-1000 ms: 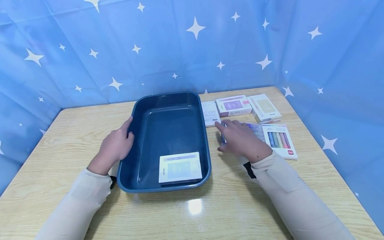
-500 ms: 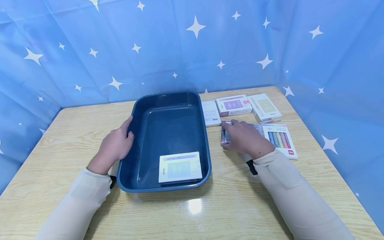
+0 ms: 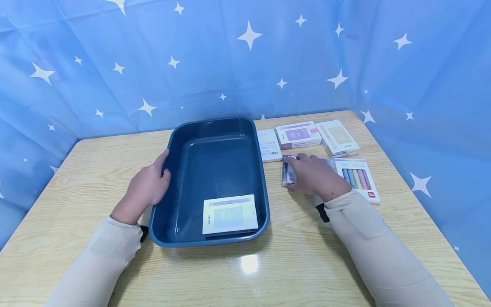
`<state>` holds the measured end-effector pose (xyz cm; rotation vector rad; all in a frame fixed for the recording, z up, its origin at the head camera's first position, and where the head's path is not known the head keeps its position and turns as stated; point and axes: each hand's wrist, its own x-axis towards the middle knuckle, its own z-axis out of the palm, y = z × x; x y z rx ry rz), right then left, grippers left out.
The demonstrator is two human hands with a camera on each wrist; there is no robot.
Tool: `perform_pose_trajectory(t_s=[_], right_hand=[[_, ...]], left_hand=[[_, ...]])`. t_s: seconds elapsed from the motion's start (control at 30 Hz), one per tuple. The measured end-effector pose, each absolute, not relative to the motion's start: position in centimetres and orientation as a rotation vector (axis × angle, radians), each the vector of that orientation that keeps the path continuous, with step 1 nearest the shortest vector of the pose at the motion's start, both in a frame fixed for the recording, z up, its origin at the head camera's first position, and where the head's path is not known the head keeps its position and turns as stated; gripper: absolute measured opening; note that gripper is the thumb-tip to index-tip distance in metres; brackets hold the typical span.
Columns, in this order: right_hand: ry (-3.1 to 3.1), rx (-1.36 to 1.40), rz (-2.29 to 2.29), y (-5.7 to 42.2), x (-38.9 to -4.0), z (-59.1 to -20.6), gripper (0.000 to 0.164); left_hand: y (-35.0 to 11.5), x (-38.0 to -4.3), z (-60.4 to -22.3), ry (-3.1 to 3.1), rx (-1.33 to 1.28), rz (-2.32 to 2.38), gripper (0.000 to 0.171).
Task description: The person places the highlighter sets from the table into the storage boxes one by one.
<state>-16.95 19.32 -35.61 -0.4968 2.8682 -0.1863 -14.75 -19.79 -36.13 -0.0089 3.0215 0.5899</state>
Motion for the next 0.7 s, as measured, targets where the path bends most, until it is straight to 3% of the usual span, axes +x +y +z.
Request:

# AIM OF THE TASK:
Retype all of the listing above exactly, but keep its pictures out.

# ANSWER FOR THIS EXERCISE:
-1000 ms: 
-500 ms: 
+0 ms: 
`<state>` holds the measured end-effector pose (xyz cm; rotation vector rad; all in a frame fixed for the recording, z up, its origin at the head camera's first position, and where the head's path is not known the head keeps its position and turns as stated; point and axes: each hand's wrist, its own x-axis towards the middle knuckle, its own z-axis out of the palm, y = z × x; x y z rx ry rz), right then left, grippers left out.
The demonstrator is two human hands with a camera on each wrist; there is no robot.
Tool: `perform_pose_trajectory(t_s=[_], right_hand=[[_, ...]], left_hand=[[_, ...]])`. t_s: seconds elapsed from the motion's start (control at 30 Hz), one per tuple. The measured end-effector pose, each absolute, not relative to the motion's start: position in centimetres and orientation as a rotation vector (axis × angle, radians), each the vector of that orientation that keeps the path continuous, with step 1 nearest the shortest vector of the pose at the motion's start, both in a frame fixed for the recording, z up, its origin at the head camera's first position, and where the head's path is not known the head keeps its position and turns as stated; gripper: absolute measured opening; note that gripper is the thumb-tip to index-tip distance in metres; brackets hold the typical span.
Columns, in this order: right_hand: ry (-3.1 to 3.1), rx (-1.36 to 1.40), rz (-2.29 to 2.29), y (-5.7 to 42.2), x (-38.9 to -4.0), z (-59.1 to -20.6), gripper (0.000 to 0.164); left_hand: y (-35.0 to 11.5), x (-38.0 to -4.3), z (-60.4 to -22.3), ry (-3.1 to 3.1), rx (-1.33 to 1.28), rz (-2.32 to 2.38), gripper (0.000 to 0.171).
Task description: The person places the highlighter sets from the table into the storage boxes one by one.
<state>-16.95 19.32 -35.61 -0.4968 2.8682 -0.1863 -14.75 -19.79 -36.13 -0.0089 3.0215 0.5899</state>
Motion for the next 0.7 s, as measured, targets where the path bends most, until it is straight to 3% of the usual span, axes +x +y +z.
Request:

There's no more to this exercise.